The FCC activated the disaster information reporting system for counties in Alabama, Florida, Louisiana and Mississippi in anticipation of Hurricane Sally, said a public notice Monday. Reports from communications providers in the affected areas are due Tuesday morning. Sally is expected to make landfall Tuesday along the Gulf Coast as a Category 2 storm.
A Republican- or Democratic-controlled FCC will continue to focus on issues like the digital divide and 5G deployment, but expect differences in approaches and priorities, said Kelley Drye USF lawyers John Heitmann and Steve Augustino at the Incompas Show Monday.

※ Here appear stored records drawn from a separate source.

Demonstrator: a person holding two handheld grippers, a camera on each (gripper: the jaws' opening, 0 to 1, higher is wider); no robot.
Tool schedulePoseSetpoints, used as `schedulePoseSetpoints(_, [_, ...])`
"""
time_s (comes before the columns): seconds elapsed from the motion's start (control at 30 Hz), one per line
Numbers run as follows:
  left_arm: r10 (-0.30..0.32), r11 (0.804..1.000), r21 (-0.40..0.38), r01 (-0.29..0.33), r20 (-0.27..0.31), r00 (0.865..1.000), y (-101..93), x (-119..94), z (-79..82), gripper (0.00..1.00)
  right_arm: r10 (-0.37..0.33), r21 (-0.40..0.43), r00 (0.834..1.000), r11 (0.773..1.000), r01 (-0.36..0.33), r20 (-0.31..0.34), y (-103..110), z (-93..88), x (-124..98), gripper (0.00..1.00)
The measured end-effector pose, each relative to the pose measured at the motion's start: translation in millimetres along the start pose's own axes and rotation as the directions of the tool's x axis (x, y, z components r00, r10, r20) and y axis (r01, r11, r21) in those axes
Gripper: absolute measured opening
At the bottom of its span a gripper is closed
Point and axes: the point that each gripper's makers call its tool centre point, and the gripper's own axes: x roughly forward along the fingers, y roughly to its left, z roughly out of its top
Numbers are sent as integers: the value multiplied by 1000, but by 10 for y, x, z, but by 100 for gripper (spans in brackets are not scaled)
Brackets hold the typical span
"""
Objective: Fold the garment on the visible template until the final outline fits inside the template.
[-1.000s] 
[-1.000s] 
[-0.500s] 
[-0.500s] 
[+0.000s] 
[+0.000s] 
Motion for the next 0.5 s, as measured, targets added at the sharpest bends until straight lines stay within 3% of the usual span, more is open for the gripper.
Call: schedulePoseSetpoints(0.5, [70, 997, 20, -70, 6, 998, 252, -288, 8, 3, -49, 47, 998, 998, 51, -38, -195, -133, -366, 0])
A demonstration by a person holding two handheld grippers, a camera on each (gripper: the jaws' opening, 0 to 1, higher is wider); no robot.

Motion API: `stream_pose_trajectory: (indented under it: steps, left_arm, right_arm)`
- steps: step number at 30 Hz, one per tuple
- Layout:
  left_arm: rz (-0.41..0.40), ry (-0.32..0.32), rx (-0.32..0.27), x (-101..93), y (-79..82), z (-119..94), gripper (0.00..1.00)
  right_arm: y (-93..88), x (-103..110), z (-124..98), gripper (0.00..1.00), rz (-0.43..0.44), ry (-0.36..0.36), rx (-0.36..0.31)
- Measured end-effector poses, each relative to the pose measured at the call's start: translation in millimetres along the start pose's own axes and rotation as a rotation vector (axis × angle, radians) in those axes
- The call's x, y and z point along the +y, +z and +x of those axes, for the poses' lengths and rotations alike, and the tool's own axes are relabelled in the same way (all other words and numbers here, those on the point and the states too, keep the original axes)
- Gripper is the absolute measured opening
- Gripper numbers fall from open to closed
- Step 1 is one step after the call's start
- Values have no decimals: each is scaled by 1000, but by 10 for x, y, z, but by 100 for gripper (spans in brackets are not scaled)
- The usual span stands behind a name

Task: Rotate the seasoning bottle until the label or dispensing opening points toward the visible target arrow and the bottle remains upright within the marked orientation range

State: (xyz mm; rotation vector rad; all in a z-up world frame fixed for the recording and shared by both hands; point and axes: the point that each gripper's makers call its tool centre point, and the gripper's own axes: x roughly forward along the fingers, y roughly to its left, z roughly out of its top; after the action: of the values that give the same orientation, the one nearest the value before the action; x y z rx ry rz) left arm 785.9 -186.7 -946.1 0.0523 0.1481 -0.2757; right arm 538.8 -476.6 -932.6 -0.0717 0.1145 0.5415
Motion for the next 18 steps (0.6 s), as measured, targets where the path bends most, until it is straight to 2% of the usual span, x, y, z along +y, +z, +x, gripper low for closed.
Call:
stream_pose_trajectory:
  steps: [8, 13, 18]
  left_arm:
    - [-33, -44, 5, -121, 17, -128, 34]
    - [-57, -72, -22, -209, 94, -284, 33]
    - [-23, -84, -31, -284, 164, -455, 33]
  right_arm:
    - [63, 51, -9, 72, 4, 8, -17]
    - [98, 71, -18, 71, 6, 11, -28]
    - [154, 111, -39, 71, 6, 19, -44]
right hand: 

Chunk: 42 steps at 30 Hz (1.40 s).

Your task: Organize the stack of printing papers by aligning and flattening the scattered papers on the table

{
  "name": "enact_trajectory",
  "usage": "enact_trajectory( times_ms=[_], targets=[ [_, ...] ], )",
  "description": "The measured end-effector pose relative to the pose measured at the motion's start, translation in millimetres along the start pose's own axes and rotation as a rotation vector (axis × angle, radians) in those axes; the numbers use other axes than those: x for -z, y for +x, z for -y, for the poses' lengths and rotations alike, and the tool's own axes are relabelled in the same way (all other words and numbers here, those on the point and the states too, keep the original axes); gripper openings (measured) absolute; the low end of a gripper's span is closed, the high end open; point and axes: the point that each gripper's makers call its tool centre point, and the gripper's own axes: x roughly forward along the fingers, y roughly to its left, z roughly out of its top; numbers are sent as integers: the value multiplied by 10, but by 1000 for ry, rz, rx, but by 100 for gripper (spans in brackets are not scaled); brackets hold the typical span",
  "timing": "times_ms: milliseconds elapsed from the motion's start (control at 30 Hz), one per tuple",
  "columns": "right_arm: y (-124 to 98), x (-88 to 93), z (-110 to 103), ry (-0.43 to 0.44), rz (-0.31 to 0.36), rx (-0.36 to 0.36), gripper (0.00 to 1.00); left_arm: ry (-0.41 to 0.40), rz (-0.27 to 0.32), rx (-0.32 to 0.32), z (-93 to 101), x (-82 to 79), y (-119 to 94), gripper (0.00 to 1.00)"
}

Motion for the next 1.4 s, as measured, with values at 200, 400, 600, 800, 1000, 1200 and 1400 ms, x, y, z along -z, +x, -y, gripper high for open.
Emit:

On FCC direction next year, Heitmann said rhetoric about digital divide issues will continue, though the GOP prioritizes infrastructure issues, while Democrats prioritize affordability and accessibility via Lifeline. Augustino said more attention likely will be on broadband infrastructure spending, though Democratic presidential nominee Joe Biden's campaign has been making it more of an emphasis than President Donald Trump's. Augustino said the Republican approach to 5G focused heavily on deployment, particularly via preemption of state and local government regulation, but Democrats are less likely to focus so heavily on preemption. He said Democrats have called more for revamping FCC broadband mapping, while the GOP-led agency focused more on making do with current mapping until Congress provides the resources for a deep dive. Under a Democratic-controlled FCC, expect "a re-reclassification" of broadband, perhaps accompanied by privacy regulations, Heitmann said. Expect the agency to continue to focus heavily on robocalls and supply chain security issues, the two said. With it widely expected that Ajit Pai leaves the chairmanship soon, Augustino said Commissioner Brendan Carr seems to have the inside track to replace him in a Republican FCC, while the Democrats have a history of going with dark horse outsiders. Heitmann said Commissioner Jessica Rosenworcel or former Commissioner Mignon Clyburn seem to be the likeliest Democratic choices, and while Carr might be odds-on likeliest for Republicans, other candidates, such as a variety of Senate Commerce Committee staffers, could be in the mix. Heitmann said the next chairman isn't likely to roll back transparency initiatives Pai instituted, such as releasing draft items before commissioner meetings. "It's an irreversible trend," and a subsequent chairman would find it difficult to justify less openness, he said.